[Numpy-discussion] Question about numpy.random.choice with probabilties

Tue Jan 17 19:51:25 EST 2017

On Tue, Jan 17, 2017 at 6:58 PM, alebarde at gmail.com <alebarde at gmail.com>
wrote:

>
>
> 2017-01-17 22:13 GMT+01:00 Nadav Har'El <nyh at scylladb.com>:
>
>>
>> On Tue, Jan 17, 2017 at 7:18 PM, alebarde at gmail.com <alebarde at gmail.com>
>> wrote:
>>
>>> Hi Nadav,
>>>
>>> I may be wrong, but I think that the result of the current
>>> implementation is actually the expected one.
>>> Using you example: probabilities for item 1, 2 and 3 are: 0.2, 0.4 and
>>> 0.4
>>>
>>> P([1,2]) = P([2] | 1st=[1]) P([1]) + P([1] | 1st=[2]) P([2])
>>>
>>
>> Yes, this formula does fit well with the actual algorithm in the code.
>> But, my question is *why* we want this formula to be correct:
>>
>> Just a note: this formula is correct and it is one of statistics
> fundamental law: https://en.wikipedia.org/wiki/Law_of_total_probability +
> https://en.wikipedia.org/wiki/Bayes%27_theorem
> Thus, the result we get from random.choice IMHO definitely makes sense.

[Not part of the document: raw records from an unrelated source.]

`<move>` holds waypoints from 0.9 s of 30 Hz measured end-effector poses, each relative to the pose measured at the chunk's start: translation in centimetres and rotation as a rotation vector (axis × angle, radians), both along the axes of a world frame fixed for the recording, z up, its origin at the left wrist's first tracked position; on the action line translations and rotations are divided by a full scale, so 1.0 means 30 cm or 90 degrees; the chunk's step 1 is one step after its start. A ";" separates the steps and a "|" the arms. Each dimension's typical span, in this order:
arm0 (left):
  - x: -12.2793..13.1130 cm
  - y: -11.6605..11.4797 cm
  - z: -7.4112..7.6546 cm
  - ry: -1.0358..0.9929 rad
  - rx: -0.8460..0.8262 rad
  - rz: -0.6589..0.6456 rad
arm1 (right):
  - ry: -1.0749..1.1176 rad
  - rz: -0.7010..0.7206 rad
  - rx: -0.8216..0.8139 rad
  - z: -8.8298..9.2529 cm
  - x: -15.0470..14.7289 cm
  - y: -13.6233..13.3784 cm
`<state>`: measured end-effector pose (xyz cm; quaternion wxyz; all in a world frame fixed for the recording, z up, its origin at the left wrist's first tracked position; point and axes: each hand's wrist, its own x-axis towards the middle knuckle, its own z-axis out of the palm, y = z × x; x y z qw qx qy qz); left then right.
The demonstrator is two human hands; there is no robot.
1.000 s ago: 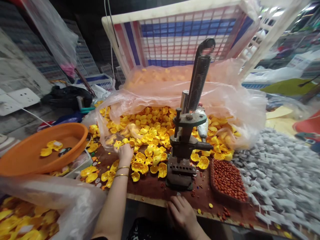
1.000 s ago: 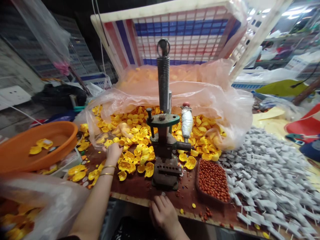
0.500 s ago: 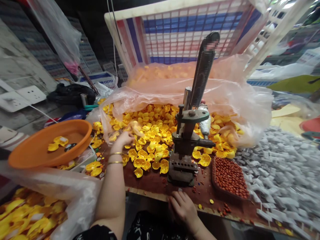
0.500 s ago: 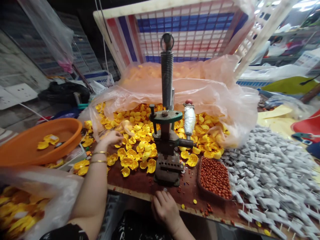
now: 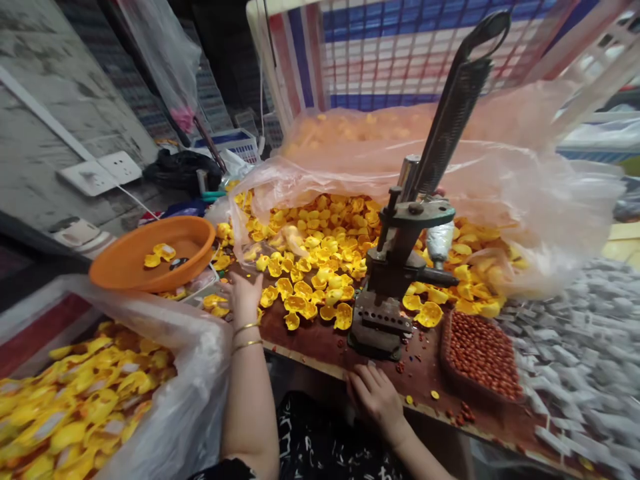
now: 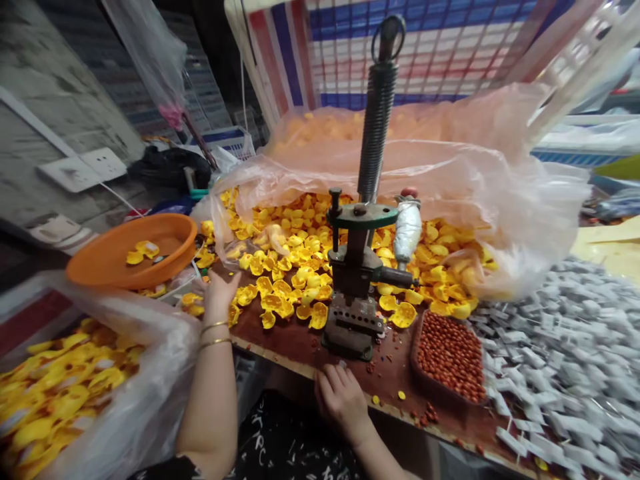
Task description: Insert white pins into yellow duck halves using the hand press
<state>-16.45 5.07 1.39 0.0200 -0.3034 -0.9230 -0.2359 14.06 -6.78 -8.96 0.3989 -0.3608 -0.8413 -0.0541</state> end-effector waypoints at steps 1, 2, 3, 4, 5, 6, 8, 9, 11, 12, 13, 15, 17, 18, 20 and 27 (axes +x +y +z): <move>-0.002 -0.027 -0.053 -0.007 -0.006 0.015 | -0.002 0.004 -0.001 -0.002 0.002 0.000; -0.010 -0.051 -0.093 -0.010 -0.014 0.026 | -0.005 0.006 -0.003 -0.004 0.003 -0.001; -0.019 -0.070 -0.120 -0.015 -0.009 0.033 | -0.008 0.005 -0.005 -0.006 0.003 -0.001; -0.028 -0.085 -0.137 -0.013 -0.007 0.034 | -0.011 0.004 -0.006 -0.006 0.003 -0.002; -0.035 -0.095 -0.147 -0.008 -0.002 0.034 | -0.013 0.001 -0.008 -0.006 0.002 -0.002; -0.039 -0.101 -0.151 0.000 0.007 0.034 | -0.015 0.000 -0.010 -0.005 0.001 -0.003; -0.041 -0.107 -0.155 0.024 0.036 0.039 | -0.014 -0.005 -0.009 -0.001 -0.002 -0.002; -0.041 -0.109 -0.156 0.037 0.053 0.045 | -0.012 -0.007 -0.007 0.002 -0.003 -0.002; -0.047 -0.113 -0.160 0.065 0.098 0.065 | -0.011 -0.012 -0.002 0.010 -0.005 0.000; -0.055 -0.114 -0.163 0.077 0.118 0.070 | -0.013 -0.013 0.000 0.013 -0.005 0.001; -0.065 -0.115 -0.166 0.085 0.134 0.071 | -0.016 -0.012 0.000 0.017 -0.006 0.003; -0.086 -0.113 -0.172 0.092 0.150 0.060 | -0.023 -0.010 -0.004 0.023 -0.005 0.005; -0.097 -0.105 -0.176 0.089 0.151 0.036 | -0.024 -0.009 -0.005 0.025 -0.006 0.006; -0.096 -0.100 -0.178 0.088 0.154 0.025 | -0.022 -0.011 -0.005 0.025 -0.006 0.006; -0.079 -0.089 -0.181 0.093 0.170 -0.013 | -0.019 -0.018 -0.003 0.022 -0.008 0.006; 0.058 -0.036 -0.200 0.117 0.207 -0.226 | -0.008 -0.029 -0.001 0.011 -0.013 0.010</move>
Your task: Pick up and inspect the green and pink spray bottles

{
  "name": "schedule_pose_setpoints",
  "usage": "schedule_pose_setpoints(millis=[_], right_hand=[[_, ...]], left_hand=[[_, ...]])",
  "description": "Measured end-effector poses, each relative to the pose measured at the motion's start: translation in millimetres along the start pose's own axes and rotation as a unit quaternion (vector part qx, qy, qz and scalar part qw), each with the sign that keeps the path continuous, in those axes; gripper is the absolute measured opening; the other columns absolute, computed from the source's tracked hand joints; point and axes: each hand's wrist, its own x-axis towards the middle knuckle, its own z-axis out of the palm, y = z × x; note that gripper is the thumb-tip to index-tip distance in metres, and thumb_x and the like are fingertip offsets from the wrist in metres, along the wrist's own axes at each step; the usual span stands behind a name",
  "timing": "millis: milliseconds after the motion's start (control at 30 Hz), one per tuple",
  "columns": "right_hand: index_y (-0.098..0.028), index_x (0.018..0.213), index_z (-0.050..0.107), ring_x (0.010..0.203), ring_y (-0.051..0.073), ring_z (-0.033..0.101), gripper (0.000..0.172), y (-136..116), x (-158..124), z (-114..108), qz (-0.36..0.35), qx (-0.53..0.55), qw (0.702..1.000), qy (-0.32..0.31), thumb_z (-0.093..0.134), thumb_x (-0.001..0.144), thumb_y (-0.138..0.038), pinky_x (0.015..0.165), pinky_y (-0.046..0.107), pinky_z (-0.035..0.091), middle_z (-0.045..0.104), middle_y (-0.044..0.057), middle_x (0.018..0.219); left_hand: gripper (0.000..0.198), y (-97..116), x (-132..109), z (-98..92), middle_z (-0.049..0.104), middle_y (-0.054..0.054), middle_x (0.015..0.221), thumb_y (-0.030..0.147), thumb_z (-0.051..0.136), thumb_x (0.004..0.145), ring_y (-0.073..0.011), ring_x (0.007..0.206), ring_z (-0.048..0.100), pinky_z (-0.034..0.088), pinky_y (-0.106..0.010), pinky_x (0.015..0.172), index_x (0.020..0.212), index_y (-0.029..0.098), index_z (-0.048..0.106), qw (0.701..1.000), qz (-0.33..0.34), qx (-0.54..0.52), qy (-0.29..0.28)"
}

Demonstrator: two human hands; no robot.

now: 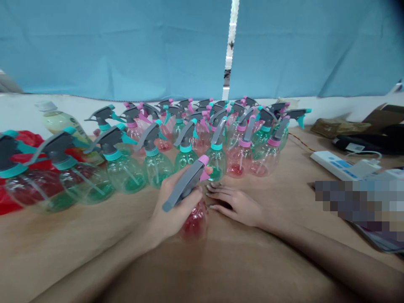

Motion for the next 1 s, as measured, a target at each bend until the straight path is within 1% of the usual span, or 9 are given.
schedule_pose_setpoints(millis=[133, 233, 333, 400, 467, 633, 867, 1000], right_hand=[[-0.018, 0.121, 0.056, 0.120, 0.019, 0.050, 0.036, -0.8, 0.3, -0.7, 0.002, -0.001, 1.000, -0.004, 0.045, 0.092, -0.037, 0.105, 0.038, 0.037, 0.061, 0.007, 0.122], [-0.017, 0.120, 0.056, 0.120, 0.019, 0.049, 0.036, -1.2, 0.5, -1.2, 0.002, -0.001, 1.000, -0.004, 0.044, 0.092, -0.037, 0.105, 0.038, 0.037, 0.061, 0.008, 0.122], [-0.019, 0.120, 0.056, 0.120, 0.019, 0.050, 0.035, -0.7, 0.3, -0.9, 0.000, 0.002, 1.000, -0.002, 0.044, 0.092, -0.037, 0.104, 0.039, 0.038, 0.061, 0.007, 0.122], [-0.020, 0.120, 0.056, 0.120, 0.019, 0.050, 0.035, -0.1, 0.1, -0.4, -0.002, 0.003, 1.000, 0.001, 0.045, 0.092, -0.037, 0.104, 0.040, 0.038, 0.060, 0.007, 0.122], [-0.019, 0.121, 0.055, 0.120, 0.019, 0.050, 0.035, 0.2, 0.0, 0.0, -0.002, 0.002, 1.000, 0.001, 0.045, 0.092, -0.037, 0.104, 0.040, 0.038, 0.060, 0.007, 0.123], [-0.018, 0.120, 0.056, 0.120, 0.018, 0.049, 0.036, -0.7, 0.2, -0.9, -0.001, -0.004, 1.000, -0.003, 0.045, 0.092, -0.036, 0.104, 0.038, 0.038, 0.060, 0.008, 0.122], [-0.018, 0.121, 0.055, 0.121, 0.018, 0.049, 0.036, -1.5, 0.0, -1.5, 0.003, -0.004, 1.000, -0.003, 0.044, 0.092, -0.037, 0.104, 0.038, 0.038, 0.060, 0.007, 0.123], [-0.018, 0.122, 0.054, 0.121, 0.018, 0.048, 0.037, -0.5, 0.0, -0.7, 0.002, -0.001, 1.000, -0.007, 0.044, 0.092, -0.037, 0.105, 0.039, 0.037, 0.059, 0.007, 0.124]], left_hand=[[0.002, -6.3, -2.5, 0.7, 0.056, 0.003, 0.067, 0.021, 0.052, 0.073, -0.0134, 0.063, 0.053, 0.045, -0.025, 0.059, 0.073, 0.021, 0.053, 1.000, -0.009, -0.020, 0.000], [0.005, -5.9, -2.1, 0.3, 0.059, 0.003, 0.072, 0.021, 0.053, 0.074, -0.0134, 0.066, 0.057, 0.048, -0.025, 0.061, 0.076, 0.021, 0.057, 0.999, -0.005, -0.047, -0.012], [0.019, -2.9, -0.9, 0.1, 0.062, 0.003, 0.077, 0.019, 0.052, 0.075, -0.0133, 0.069, 0.059, 0.049, -0.025, 0.066, 0.091, 0.024, 0.062, 0.998, -0.023, -0.050, -0.030], [0.030, -1.0, -0.1, 0.0, 0.064, 0.002, 0.081, 0.018, 0.051, 0.076, -0.0137, 0.072, 0.059, 0.050, -0.026, 0.069, 0.104, 0.026, 0.061, 0.998, -0.032, -0.044, -0.042], [0.036, 0.4, 0.5, -0.4, 0.064, 0.002, 0.083, 0.017, 0.050, 0.076, -0.0144, 0.073, 0.059, 0.050, -0.027, 0.070, 0.110, 0.027, 0.059, 0.998, -0.026, -0.041, -0.051], [0.042, 2.0, 2.1, -2.4, 0.063, 0.001, 0.078, 0.016, 0.048, 0.075, -0.0150, 0.067, 0.058, 0.047, -0.025, 0.058, 0.115, 0.027, 0.057, 0.997, -0.011, -0.043, -0.065], [0.047, 2.1, 4.1, -4.1, 0.064, 0.000, 0.085, 0.012, 0.047, 0.076, -0.0156, 0.076, 0.060, 0.049, -0.026, 0.065, 0.120, 0.028, 0.053, 0.993, 0.004, -0.071, -0.094], [0.041, 0.7, 5.1, -2.8, 0.065, -0.002, 0.086, 0.018, 0.051, 0.079, -0.0148, 0.071, 0.061, 0.050, -0.028, 0.066, 0.119, 0.024, 0.054, 0.989, -0.018, -0.098, -0.108]])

Of
> course, I think we could always discuss about implementing other sampling
> methods if they are useful to some application.
>
>
>>
>>> Now, P([1]) = 0.2 and P([2]) = 0.4. However:
>>> P([2] | 1st=[1]) = 0.5     (2 and 3 have the same sampling probability)
>>> P([1] | 1st=[2]) = 1/3     (1 and 3 have probability 0.2 and 0.4 that,
>>> once normalised, translate into 1/3 and 2/3 respectively)
>>> Therefore P([1,2]) = 0.7/3 = 0.23333
>>> Similarly, P([1,3]) = 0.23333 and P([2,3]) = 1.6/3 = 0.533333
>>>
>>
>> Right, these are the numbers that the algorithm in the current code, and
>> the formula above, produce:
>>
>> P([1,2]) = P([1,3]) = 0.23333
>> P([2,3]) = 0.53333
>>
>> What I'm puzzled about is that these probabilities do not really fullfill
>> the given probability vector 0.2, 0.4, 0.4...
>> Let me try to explain explain:
>>
>> Why did the user choose the probabilities 0.2, 0.4, 0.4 for the three
>> items in the first place?
>>
>> One reasonable interpretation is that the user wants in his random picks
>> to see item 1 half the time of item 2 or 3.
>> For example, maybe item 1 costs twice as much as item 2 or 3, so picking
>> it half as often will result in an equal expenditure on each item.
>>
>> If the user randomly picks the items individually (a single item at a
>> time), he indeed gets exactly this distribution: 0.2 of the time item 1,
>> 0.4 of the time item 2, 0.4 of the time item 3.
>>
>> Now, what happens if he picks not individual items, but pairs of
>> different items using numpy.random.choice with two items, replace=false?
>> Suddenly, the distribution of the individual items in the results get
>> skewed: If we look at the expected number of times we'll see each item in
>> one draw of a random pair, we will get:
>>
>> E(1) = P([1,2]) + P([1,3]) = 0.46666
>> E(2) = P([1,2]) + P([2,3]) = 0.76666
>> E(3) = P([1,3]) + P([2,3]) = 0.76666
>>
>> Or renormalizing by dividing by 2:
>>
>> P(1) = 0.233333
>> P(2) = 0.383333
>> P(3) = 0.383333
>>
>> As you can see this is not quite the probabilities we wanted (which were
>> 0.2, 0.4, 0.4)! In the random pairs we picked, item 1 was used a bit more
>> often than we wanted, and item 2 and 3 were used a bit less often!
>>
>
> p is not the probability of the output but the one of the source finite
> population. I think that if you want to preserve that distribution, as
> Josef pointed out, you have to make extractions independent, that is either
> sample with replacement or approximate an infinite population (that is
> basically the same thing).  But of course in this case you will also end up
> with events [X,X].
>

With replacement and keeping duplicates the results might also be similar
in the pattern of the marginal probabilities
https://onlinecourses.science.psu.edu/stat506/node/17

Another approach in survey sampling is also to drop duplicates in with
replacement sampling, but then the sample size itself is random. (again I
didn't try to understand the small print)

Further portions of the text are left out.